### WHAT YOU ARE ASKED TO DO
Below are some records. Say how many of their lines contain the string "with", and give nothing but the number.

○ ○ ○ ○ ○

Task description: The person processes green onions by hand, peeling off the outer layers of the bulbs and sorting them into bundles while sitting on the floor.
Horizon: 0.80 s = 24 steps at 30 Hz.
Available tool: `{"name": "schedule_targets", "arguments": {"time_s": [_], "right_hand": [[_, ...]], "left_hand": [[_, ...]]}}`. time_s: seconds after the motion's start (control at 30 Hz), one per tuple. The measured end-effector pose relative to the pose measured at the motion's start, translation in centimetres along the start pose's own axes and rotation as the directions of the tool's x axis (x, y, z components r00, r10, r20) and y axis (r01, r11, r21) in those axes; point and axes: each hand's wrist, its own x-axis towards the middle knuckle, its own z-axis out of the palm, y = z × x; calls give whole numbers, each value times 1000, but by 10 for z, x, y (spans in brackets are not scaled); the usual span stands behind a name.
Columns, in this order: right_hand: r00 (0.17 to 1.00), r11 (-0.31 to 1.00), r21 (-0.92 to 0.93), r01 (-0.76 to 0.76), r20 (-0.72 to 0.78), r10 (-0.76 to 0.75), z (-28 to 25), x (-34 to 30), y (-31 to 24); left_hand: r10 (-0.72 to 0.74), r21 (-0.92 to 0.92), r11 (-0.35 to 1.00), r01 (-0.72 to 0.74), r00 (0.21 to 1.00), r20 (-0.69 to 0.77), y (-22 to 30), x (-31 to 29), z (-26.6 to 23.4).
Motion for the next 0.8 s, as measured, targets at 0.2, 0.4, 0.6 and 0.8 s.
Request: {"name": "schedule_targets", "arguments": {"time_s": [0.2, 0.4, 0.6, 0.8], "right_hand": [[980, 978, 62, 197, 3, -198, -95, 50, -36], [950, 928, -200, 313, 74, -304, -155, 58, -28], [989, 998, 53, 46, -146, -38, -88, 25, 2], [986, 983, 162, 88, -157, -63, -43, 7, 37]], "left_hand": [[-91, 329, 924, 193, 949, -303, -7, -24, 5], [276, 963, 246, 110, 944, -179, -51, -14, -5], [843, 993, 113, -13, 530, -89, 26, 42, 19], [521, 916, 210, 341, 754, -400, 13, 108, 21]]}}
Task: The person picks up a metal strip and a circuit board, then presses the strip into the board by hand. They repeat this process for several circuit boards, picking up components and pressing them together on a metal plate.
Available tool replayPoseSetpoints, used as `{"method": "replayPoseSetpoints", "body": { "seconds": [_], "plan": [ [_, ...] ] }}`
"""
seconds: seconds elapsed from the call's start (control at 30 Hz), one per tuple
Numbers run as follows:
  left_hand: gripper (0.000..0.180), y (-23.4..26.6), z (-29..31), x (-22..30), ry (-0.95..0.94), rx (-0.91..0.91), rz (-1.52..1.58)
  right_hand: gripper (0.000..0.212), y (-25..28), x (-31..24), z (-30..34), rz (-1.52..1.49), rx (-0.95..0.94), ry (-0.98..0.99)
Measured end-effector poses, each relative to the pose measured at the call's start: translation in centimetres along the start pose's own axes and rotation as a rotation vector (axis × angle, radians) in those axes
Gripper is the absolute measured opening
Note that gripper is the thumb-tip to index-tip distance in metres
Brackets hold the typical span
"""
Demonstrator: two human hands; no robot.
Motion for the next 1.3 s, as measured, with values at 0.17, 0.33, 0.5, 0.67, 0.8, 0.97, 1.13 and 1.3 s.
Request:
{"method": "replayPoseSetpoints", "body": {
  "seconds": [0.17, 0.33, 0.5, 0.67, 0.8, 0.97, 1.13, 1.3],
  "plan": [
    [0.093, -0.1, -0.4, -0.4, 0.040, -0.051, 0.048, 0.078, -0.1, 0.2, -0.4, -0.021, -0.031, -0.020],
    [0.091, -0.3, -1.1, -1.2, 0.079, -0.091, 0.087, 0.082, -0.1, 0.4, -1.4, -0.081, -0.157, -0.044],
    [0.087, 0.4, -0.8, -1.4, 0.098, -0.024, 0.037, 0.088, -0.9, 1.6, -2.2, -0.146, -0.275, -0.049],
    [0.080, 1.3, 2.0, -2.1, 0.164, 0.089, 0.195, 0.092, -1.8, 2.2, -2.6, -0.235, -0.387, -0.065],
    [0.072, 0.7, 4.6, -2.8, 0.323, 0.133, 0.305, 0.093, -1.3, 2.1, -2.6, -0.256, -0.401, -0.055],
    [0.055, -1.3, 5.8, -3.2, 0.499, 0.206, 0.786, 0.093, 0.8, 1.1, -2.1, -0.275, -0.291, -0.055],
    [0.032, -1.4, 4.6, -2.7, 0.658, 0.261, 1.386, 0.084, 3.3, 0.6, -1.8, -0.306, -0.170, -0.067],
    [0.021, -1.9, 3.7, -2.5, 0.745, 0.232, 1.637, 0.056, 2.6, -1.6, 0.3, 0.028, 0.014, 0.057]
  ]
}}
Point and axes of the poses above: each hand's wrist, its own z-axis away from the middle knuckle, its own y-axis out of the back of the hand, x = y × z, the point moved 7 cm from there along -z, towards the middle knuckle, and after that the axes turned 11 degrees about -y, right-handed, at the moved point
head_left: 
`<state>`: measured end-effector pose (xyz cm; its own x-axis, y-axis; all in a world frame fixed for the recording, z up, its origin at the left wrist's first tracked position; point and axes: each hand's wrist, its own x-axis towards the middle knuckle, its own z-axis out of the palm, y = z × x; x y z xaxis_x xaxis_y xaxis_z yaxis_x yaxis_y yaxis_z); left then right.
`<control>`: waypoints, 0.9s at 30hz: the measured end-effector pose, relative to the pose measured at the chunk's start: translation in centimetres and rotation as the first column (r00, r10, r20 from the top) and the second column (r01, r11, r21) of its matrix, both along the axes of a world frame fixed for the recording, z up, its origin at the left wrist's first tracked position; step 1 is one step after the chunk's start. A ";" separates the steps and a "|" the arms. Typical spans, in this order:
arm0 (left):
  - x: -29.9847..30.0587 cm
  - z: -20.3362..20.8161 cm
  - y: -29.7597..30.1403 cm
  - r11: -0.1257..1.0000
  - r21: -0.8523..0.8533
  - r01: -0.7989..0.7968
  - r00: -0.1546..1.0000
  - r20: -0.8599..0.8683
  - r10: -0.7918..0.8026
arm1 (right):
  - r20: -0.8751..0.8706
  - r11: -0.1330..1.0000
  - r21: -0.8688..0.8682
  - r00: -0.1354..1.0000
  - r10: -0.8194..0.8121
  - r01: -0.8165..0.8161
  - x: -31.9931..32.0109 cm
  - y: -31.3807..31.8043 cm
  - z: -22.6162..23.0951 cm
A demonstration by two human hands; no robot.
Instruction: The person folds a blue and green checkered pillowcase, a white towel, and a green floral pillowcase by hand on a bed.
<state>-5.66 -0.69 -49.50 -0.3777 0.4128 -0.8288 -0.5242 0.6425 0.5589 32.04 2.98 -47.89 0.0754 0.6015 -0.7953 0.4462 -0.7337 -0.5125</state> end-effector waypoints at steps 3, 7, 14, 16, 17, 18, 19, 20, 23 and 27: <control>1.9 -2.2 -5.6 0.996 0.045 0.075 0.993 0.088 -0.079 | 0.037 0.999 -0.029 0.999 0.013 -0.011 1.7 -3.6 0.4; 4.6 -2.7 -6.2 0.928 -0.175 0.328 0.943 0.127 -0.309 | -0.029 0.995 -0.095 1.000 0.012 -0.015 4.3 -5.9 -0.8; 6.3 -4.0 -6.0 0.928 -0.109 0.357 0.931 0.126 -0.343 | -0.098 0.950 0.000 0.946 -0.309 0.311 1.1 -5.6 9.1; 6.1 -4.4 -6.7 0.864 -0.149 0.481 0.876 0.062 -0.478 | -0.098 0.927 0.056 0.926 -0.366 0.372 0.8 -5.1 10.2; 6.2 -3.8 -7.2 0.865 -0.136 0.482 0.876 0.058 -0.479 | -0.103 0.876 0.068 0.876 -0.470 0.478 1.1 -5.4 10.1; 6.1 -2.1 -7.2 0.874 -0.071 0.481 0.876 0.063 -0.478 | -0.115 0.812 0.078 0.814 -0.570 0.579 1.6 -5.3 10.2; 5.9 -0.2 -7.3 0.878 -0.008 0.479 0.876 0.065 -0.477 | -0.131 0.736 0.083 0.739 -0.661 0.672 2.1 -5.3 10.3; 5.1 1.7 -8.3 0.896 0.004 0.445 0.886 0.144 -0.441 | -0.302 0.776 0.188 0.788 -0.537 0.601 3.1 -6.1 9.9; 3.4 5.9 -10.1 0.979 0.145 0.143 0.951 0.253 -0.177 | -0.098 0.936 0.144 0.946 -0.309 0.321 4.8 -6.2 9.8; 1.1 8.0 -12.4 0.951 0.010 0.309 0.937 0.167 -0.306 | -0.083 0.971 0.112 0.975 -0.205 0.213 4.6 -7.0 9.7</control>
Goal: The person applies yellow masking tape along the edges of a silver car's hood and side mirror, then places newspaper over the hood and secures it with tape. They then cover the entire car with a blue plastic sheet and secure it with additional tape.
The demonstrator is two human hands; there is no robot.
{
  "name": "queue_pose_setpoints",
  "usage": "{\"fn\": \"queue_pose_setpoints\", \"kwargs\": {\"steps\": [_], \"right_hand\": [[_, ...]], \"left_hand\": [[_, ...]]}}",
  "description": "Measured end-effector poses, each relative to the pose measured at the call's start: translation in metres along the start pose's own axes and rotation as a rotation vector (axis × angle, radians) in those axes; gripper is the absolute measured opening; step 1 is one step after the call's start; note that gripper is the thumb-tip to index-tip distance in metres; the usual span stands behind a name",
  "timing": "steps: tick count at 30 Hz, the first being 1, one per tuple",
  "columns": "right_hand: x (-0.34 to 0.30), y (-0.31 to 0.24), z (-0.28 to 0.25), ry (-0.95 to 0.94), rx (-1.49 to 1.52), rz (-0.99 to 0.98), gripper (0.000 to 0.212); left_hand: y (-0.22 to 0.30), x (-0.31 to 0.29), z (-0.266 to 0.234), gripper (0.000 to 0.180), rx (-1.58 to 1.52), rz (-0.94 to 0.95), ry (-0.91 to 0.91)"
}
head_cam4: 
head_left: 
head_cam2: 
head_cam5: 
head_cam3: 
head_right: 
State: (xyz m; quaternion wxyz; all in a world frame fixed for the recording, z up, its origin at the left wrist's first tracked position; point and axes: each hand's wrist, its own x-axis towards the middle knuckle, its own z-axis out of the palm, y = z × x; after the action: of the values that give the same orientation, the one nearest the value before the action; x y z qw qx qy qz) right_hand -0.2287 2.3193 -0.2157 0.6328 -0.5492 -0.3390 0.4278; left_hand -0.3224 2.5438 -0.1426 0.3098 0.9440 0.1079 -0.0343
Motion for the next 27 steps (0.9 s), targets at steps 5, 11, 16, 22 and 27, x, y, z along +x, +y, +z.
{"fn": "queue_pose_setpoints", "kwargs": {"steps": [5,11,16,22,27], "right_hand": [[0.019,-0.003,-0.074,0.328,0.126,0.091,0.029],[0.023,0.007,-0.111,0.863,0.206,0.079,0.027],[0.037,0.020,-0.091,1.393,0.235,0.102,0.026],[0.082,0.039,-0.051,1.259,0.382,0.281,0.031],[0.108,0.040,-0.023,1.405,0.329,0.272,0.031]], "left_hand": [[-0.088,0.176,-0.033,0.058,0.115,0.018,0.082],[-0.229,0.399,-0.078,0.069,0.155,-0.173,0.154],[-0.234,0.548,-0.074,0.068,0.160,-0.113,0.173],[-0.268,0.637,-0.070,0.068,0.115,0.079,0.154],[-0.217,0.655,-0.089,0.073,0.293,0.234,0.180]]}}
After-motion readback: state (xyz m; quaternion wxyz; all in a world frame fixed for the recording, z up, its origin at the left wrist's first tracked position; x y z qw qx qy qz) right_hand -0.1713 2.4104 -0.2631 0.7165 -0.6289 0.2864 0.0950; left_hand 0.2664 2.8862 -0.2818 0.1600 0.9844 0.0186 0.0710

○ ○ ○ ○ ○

### RESPONSE BELOW
2